PROBLEM TO WORK ON: Wherever an image appears in the data, omit it and copy all the remaining text word for word.

MATERIAL PROVIDED:
========================================================================

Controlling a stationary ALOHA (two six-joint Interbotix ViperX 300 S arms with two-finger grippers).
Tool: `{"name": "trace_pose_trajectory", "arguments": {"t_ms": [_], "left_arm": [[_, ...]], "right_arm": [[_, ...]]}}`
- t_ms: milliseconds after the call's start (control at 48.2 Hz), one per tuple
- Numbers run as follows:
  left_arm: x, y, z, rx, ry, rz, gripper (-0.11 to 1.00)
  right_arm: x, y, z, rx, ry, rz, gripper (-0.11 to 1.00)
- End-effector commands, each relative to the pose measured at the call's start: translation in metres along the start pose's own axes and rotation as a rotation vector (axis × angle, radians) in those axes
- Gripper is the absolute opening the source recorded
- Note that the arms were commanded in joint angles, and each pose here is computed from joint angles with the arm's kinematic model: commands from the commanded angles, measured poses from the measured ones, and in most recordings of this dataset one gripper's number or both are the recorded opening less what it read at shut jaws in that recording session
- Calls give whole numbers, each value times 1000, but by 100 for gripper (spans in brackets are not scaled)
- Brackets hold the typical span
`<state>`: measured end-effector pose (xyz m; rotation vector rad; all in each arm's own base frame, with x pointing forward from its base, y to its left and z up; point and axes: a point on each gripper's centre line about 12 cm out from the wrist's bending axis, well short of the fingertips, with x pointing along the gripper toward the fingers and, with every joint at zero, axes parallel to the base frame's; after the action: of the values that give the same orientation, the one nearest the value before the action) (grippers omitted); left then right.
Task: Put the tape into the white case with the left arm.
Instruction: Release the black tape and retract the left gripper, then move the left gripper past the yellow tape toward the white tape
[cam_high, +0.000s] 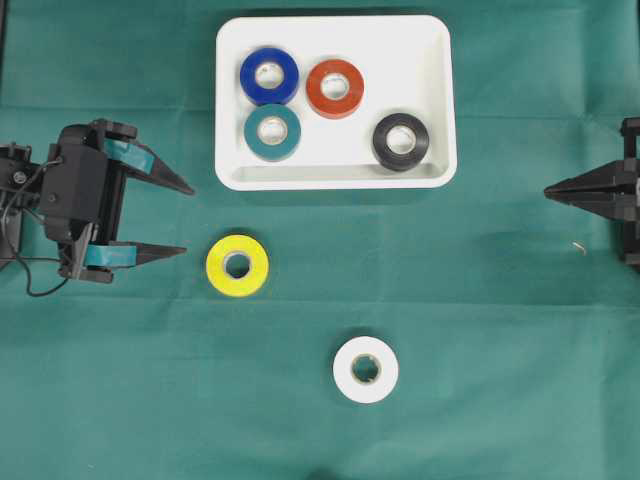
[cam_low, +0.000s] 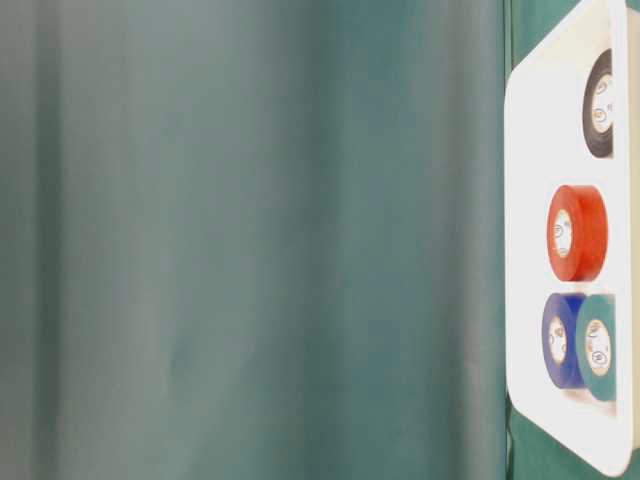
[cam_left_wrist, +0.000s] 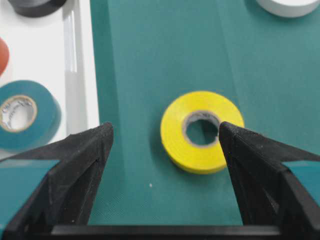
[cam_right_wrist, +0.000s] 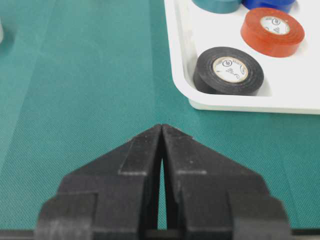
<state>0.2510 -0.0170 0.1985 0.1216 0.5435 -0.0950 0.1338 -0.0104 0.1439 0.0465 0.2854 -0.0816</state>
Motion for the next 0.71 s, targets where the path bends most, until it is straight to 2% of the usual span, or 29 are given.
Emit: {"name": "trace_pose_trajectory", "arguments": {"t_ms": [0,685], "left_arm": [[-2,-2,5,3,-25,-5,85],[0,-7,6,12,-44,-20,84]], "right_arm": [[1,0,5,-3,-15,0,-9],[1,0,5,-3,-15,0,-9]]}}
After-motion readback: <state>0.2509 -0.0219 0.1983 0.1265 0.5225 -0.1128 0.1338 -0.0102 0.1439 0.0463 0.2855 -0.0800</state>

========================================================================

SOLUTION BELOW:
Controlling a stationary ALOHA (two six-joint Interbotix ViperX 300 S arms with two-finger grippers).
Tool: `{"name": "trace_pose_trajectory", "arguments": {"t_ms": [_], "left_arm": [[_, ...]], "right_arm": [[_, ...]]}}`
- t_ms: milliseconds after the call's start (control at 48.2 Hz), one per tuple
- Numbers run as follows:
  left_arm: x, y, z, rx, ry, rz, gripper (-0.11 to 1.00)
  right_arm: x, y, z, rx, ry, rz, gripper (-0.11 to 1.00)
- End-effector commands, each relative to the pose measured at the call's start: translation in metres along the start pose's own axes and rotation as a rotation vector (axis × angle, radians) in those axes
- Gripper is the absolute opening the source recorded
- Note that the arms were commanded in joint angles, and each pose here is computed from joint angles with the arm's kinematic model: commands from the commanded angles, measured poses from the measured ones, and in most recordings of this dataset one gripper's number or both are the recorded opening less what it read at shut jaws in that recording session
- Calls give whole numbers, each value times 1000, but by 100 for gripper (spans in brackets are not scaled)
- Brackets hold the typical span
`<state>`: measured end-effector pose (xyz m; rotation vector rad; all in each arm's own base frame, with x pointing forward from its base, y to its left and z up; point and axes: a point on each gripper's centre line about 12 cm out from the wrist's bending axis, well short of the fingertips, with x pointing along the gripper toward the fingers and, with every joint at zero, axes parallel to the base frame's; after the action: of the values that give the same orientation, the one nearest the value before the action) (grippers omitted); left then right.
Task: Put the tape into the white case with the left arm.
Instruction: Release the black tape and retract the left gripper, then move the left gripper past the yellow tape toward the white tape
[cam_high, +0.000s] 
[cam_low, +0.000s] 
[cam_left_wrist, +0.000s] 
[cam_right_wrist, +0.000s] 
<state>0.2510 -0.0170 0.1985 0.1216 0.5435 -0.0950 0.1338 -0.0104 0.1439 0.0465 0.2854 -0.0816</state>
Motion for the next 0.71 s, targets where the path bends most, until it is straight to 2% of the usual span, or 29 are given.
Emit: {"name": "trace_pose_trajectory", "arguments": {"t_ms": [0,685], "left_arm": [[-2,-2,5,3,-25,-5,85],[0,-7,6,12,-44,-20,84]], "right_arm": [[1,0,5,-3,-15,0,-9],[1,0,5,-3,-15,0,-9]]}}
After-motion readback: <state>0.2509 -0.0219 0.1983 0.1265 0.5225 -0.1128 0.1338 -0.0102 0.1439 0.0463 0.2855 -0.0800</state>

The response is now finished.